Modeling Film Conductivity for Ion Migration Analysis in Perovskite Solar Cells

Abstract

Ion migration under stress is a major degradation challenge for commercialization of perovskite solar cells. This paper presents three different approaches to model the conductivity variation in perovskite films at elevated temperature, prolonged irradiation levels and strain induced in the lattice. The conductivity variation under any of these stressing conditions can represent ion migration across the perovskite layer because the conductivity is related to mobility and carrier densities. Ion migration can elevate the density of electrons/holes across the film if the stress condition reduce/lift the activation energy at the interface of the film and smoothens the ion passivation to the perovskite layer. In addition, the conductivity of the film is related to device metrics (e.g. fill factor) and also to materials properties (e.g. mobility and bandgap) and, therefore, it can be a significant measure of stress impact on device stability. For example, the conductivity falls under stress which represents the ion migration enhancement. In our modeling, we have shown that the conductivity is inversely related to temperature and strain (σ ∝ 1/kT, σ ∝ 1/ε) but is directly related to irradiation level (σ ∝ ξ1/2). We have fitted our modeling to experimental data reported in the literature and extracted the activation energy of ion migration mechanism under every stress condition.
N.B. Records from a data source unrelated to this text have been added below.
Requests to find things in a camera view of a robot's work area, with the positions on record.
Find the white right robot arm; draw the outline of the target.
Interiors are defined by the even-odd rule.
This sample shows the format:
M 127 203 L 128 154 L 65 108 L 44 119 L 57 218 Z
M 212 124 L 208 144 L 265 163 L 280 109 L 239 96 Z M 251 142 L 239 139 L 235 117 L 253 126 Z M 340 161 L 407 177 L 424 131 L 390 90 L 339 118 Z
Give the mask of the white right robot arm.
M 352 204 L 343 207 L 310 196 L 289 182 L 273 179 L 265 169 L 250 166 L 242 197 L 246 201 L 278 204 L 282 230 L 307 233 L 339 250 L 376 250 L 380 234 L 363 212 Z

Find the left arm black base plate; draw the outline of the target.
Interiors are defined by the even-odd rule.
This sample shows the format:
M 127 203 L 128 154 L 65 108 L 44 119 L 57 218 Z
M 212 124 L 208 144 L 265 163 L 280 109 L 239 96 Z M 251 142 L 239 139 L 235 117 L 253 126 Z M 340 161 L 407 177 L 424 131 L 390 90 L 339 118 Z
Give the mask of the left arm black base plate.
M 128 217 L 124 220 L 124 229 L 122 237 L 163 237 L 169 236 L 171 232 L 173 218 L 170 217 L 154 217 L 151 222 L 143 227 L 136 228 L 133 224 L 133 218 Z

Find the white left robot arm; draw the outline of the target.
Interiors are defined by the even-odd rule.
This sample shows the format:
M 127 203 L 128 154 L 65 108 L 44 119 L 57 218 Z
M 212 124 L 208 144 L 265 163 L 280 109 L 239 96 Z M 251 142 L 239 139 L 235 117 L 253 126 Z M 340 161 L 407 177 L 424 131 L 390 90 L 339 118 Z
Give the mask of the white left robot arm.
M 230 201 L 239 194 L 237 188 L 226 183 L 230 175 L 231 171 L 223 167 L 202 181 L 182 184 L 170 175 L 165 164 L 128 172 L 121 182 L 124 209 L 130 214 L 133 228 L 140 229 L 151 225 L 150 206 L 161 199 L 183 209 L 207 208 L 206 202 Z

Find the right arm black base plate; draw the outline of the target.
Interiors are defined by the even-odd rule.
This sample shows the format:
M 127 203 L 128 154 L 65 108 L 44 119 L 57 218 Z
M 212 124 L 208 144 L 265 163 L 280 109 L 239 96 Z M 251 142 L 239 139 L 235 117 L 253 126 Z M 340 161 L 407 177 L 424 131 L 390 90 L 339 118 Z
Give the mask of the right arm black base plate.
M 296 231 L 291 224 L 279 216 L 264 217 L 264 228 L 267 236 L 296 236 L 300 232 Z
The band diagrams of the mechanism are presented and it is shown that stress can foster the ion migration by reducing the activation energy at the interfaces of the perovskite layer. However, the impact of heating is worse on film conductivity, whereas irradiation and strain have a moderate or slight effect on it, respectively. Our findings may provide a practical solution to obtain a measure of ion migration in perovskite solar cells for aging analysis of the cell stability and recovery rates under different stressing conditions.